Williams was dominant at the start and finish, beating Agnieszka Radwanska of Poland 6-1,5-7,6-2 to win a fifth championship at the All England Club and 14th major title overall, ending a two-year drought.
The high point came on Centre Court at Wimbledon, when Williams dropped down to the grass, hands covering her face. She was all the way back, a Grand Slam champion yet again.
“I just remember being on the couch and I didn’t leave the whole day, for two day,” Williams said. “I was praying, like, I can’t take any more. I’ve endured enough. Let me be able to get through this! It’s been an unbelievable journey for me.”
And for Serena Williams, it truly has. Tears flowed during the trophy ceremony and she squeezed her parents and sister very tightly during the post-victory hugs. Her sister Venus , has won five Wimbledon titles of her own. Not bad for a young lady who learned to play the game of tennis on the public courts in Compton, California.
The sisters also added their fifth Wimbledon doubles championship on Saturday night, teaming up to beat Andrea Hlavackova and Lucie Hradecka 7-5, 6-4.
In 2011, Serena Williams spent hours laying around her home, overwhelmed by a depressing series of health scares that sent her to the hospital repeatedly and kept her away from tennis for 10 months.
It was only a few days after winning Wimbledon in 2010, and that’s when things started to shift. Serena Williams cut both of her feet on a broken glass while leaving a restaurant in Germany. She needed two operations on her right foot. Then she got blood clots in her lungs, for which she needed to inject herself with a blood thinner.
Those shots led to a pool of blood gathering under her stomach’s skin, requiring another procedure. This was when she realized just how much she really loved the game.
“You never appreciate anything until you almost lose it,” Williams stated. Against Radwanska, who was trying to become the first Polish Grand Slam singles champion, Williams was streaky at times, but also superb. She won the first five games and the last five. She compiled a 58-13 landslide of winners. She swatted 17 aces, including four in one game to pull even at 2-all in the third set.

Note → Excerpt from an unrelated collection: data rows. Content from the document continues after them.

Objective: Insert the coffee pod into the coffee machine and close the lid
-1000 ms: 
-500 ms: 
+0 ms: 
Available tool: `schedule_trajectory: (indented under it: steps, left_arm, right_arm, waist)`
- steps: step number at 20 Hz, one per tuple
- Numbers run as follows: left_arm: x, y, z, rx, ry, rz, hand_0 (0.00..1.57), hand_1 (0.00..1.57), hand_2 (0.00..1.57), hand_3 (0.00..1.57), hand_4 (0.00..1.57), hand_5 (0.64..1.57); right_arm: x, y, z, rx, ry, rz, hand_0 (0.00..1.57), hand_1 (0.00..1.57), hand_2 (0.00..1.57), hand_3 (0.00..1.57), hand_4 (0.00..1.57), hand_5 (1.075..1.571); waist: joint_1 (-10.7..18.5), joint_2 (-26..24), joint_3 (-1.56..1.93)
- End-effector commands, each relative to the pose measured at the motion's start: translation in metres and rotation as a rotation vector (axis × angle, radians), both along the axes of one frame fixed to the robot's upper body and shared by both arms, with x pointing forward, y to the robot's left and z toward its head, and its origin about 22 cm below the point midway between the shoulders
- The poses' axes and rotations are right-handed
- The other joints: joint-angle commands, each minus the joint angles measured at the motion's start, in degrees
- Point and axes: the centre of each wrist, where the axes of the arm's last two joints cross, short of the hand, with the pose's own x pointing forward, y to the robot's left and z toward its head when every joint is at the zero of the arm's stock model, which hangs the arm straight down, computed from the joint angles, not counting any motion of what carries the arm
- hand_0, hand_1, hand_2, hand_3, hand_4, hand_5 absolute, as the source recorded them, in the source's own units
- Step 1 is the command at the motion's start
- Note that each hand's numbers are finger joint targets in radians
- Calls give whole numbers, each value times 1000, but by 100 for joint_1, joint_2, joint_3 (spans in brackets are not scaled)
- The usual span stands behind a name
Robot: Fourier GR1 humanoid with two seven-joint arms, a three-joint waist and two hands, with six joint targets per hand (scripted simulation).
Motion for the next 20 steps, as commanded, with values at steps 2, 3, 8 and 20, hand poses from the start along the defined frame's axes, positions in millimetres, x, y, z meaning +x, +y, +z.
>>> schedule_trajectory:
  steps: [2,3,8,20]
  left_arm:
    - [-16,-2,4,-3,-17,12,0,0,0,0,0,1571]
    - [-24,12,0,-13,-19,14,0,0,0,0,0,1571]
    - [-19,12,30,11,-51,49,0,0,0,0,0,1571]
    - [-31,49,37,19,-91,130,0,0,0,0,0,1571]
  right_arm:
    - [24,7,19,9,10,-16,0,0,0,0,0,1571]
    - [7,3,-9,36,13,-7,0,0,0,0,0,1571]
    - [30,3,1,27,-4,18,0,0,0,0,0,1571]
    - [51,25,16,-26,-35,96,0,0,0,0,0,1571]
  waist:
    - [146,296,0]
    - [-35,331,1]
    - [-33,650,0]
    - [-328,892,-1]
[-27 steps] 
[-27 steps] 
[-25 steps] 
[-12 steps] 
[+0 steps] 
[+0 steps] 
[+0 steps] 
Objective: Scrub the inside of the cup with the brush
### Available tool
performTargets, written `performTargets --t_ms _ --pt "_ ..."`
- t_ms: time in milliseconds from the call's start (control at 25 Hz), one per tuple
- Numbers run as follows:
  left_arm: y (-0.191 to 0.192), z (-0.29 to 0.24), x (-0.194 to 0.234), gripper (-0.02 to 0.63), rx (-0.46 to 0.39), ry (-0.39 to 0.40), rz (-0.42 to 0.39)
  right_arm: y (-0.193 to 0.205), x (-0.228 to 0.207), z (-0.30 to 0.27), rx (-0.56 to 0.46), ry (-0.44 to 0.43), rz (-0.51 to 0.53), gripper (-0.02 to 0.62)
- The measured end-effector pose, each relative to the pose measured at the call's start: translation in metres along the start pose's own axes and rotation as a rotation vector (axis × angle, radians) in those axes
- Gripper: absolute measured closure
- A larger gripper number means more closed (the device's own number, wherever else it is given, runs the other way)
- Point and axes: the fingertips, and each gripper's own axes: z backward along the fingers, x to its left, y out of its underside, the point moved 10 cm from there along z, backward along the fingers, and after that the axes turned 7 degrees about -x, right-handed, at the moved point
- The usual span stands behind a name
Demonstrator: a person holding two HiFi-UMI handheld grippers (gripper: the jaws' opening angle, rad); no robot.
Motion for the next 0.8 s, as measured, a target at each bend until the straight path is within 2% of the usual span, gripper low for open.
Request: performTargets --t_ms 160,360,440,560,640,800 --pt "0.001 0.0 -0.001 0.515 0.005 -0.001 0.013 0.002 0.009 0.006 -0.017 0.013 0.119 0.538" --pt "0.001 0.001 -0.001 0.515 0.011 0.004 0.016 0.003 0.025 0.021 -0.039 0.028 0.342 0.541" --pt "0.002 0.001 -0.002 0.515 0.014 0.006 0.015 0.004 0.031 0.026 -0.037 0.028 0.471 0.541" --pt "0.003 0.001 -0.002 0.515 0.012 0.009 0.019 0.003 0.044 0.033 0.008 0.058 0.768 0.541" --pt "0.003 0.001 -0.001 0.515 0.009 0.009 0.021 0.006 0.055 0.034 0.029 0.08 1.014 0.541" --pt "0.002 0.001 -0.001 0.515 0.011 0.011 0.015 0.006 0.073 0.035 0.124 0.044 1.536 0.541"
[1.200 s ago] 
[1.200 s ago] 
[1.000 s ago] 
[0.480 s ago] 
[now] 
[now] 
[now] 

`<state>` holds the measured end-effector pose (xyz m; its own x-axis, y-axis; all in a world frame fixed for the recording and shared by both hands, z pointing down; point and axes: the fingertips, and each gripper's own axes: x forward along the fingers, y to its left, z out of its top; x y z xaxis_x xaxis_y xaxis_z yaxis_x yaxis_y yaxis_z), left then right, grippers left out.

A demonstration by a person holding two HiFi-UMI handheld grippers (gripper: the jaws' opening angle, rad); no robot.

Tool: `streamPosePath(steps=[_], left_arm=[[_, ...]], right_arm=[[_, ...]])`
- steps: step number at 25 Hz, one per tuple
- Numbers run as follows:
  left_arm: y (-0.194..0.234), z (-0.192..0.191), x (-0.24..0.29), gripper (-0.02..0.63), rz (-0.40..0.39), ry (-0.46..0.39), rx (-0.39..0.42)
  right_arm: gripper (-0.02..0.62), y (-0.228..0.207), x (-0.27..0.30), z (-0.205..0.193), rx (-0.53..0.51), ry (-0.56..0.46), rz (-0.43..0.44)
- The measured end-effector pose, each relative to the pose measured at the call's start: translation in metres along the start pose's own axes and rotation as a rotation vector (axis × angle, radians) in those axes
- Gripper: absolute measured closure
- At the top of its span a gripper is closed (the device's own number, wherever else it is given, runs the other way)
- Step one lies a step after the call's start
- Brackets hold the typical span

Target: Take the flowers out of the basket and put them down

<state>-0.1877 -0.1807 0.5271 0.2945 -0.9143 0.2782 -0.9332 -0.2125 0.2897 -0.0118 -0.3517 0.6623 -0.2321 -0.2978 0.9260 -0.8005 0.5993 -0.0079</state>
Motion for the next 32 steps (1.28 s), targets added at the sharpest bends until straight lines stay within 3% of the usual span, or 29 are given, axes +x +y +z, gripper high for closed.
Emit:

That was part of a momentum-swinging run in which Williams claimed 15 of 18 points, and that quartet of aces raised her total for the fortnight to a tournament-record 102, surpassing her own mark of 89 in 2010.

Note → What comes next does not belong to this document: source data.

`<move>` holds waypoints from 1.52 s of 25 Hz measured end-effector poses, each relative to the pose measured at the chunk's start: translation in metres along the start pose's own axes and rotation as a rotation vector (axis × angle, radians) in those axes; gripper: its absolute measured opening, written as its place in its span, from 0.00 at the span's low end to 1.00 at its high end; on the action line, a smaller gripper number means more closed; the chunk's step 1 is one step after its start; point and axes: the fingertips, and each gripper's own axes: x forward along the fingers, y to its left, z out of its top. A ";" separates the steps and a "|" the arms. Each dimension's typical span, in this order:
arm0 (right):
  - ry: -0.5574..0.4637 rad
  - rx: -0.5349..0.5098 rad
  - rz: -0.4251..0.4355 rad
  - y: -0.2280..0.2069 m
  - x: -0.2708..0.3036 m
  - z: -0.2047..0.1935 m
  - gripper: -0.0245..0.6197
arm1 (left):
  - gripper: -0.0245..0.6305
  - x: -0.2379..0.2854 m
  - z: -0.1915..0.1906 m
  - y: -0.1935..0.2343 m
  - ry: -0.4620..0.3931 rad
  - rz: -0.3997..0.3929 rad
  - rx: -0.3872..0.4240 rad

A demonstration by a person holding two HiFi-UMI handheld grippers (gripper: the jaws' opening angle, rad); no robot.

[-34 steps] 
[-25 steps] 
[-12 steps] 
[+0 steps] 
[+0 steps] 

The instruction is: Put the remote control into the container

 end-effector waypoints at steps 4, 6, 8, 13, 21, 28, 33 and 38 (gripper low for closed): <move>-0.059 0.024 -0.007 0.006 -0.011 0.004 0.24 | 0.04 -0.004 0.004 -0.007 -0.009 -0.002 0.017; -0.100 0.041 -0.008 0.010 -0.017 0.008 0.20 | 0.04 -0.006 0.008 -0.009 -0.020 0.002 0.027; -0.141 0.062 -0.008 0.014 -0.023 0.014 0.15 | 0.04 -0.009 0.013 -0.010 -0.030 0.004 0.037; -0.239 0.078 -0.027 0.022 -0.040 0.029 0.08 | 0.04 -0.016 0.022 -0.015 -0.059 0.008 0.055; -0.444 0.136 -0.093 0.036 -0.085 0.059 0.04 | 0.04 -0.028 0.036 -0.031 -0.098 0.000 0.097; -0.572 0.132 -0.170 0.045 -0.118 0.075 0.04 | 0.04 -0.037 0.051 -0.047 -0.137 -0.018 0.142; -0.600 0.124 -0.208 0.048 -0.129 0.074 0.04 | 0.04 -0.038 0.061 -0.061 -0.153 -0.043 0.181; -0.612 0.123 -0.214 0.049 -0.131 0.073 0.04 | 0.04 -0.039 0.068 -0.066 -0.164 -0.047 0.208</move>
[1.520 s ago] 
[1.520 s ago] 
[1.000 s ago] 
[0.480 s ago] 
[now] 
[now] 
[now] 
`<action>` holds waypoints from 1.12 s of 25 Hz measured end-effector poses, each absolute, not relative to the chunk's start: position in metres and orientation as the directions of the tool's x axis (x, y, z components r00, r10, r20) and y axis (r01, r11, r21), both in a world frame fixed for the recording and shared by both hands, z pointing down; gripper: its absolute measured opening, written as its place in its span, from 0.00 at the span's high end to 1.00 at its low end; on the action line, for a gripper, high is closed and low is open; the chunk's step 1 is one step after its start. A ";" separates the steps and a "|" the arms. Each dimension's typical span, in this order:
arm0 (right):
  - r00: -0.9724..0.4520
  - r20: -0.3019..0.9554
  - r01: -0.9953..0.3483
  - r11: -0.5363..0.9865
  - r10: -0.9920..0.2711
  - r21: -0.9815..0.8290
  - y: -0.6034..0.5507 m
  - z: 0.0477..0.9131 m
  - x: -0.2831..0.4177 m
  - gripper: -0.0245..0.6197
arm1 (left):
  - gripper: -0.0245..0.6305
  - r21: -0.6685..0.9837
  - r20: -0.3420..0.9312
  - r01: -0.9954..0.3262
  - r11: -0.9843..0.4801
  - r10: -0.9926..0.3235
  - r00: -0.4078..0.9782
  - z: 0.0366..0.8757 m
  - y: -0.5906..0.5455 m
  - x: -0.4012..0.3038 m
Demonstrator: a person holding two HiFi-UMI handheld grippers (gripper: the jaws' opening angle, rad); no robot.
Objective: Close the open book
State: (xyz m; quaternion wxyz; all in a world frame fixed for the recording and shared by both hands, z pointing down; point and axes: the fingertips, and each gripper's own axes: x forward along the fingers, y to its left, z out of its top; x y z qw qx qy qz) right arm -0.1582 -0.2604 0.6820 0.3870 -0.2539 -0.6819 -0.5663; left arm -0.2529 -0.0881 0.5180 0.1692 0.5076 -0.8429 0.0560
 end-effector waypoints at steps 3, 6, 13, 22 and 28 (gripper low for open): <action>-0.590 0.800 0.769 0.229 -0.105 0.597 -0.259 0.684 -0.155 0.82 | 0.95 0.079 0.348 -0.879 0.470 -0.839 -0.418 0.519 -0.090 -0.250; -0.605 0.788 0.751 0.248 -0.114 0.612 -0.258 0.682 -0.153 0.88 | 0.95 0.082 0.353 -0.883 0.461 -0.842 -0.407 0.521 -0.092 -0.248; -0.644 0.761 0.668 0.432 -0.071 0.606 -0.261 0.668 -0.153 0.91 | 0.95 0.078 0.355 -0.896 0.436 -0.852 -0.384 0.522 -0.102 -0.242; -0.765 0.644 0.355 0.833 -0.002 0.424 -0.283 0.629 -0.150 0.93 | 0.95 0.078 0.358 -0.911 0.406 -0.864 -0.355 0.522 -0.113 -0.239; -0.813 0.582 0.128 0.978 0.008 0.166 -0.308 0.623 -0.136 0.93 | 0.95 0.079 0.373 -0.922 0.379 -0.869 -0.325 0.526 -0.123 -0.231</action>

Just for a moment, it looked like the game might slip away. After she breezed through the first set, rain arrived, causing a delay of about 20 minutes between sets.
Radwanska quickly fell behind 3-1 in the second set before making her stand. He played her usual steady game, and Williams began racking up errors. A string of mistakesswinging volley into the net, double-fault, backhand long, backhand into the net- let Radwanska break to even match at one set a piece. What appeared to be a rather drab final, suddenly became interesting.

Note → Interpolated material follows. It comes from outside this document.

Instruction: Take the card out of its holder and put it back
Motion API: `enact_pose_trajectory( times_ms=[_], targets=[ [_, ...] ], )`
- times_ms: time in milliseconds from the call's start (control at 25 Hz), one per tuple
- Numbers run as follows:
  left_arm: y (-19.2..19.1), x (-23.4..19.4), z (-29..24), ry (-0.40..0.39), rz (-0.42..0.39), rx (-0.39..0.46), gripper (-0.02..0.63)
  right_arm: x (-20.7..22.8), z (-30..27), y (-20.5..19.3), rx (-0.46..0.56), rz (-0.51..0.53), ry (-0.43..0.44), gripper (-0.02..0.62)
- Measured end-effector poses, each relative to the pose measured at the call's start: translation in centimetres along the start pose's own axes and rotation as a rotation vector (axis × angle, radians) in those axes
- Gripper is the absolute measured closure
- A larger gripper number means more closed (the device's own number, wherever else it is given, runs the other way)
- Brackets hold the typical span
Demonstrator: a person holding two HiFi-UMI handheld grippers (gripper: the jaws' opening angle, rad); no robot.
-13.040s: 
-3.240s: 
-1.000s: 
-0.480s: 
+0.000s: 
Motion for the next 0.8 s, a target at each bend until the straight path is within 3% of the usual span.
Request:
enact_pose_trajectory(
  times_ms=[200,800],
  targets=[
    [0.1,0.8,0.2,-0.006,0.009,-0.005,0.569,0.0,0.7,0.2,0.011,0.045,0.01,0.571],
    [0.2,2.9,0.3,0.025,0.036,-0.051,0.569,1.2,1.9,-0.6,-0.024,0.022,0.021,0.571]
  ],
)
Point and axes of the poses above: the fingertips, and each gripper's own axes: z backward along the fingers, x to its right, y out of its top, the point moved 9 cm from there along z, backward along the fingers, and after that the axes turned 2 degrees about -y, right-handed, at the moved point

Williams regained control down the stretch. She won a 16-stroke point with a forehand putaway to get to break point, then went up 3-2 by smacking a big return that left Radwanska running backhand.
Known for her powerful serves and groundstrokes, Williams also showed off a deft touch, the sort of thing Radwanska specializes in. Ahead 4-2, Williams earned a second break with a well-disguised forehand drop shot, then raised both arms.
It was a moment for the ages, and one that truly showed the true perserverance of one of the world’s greatest tennis players.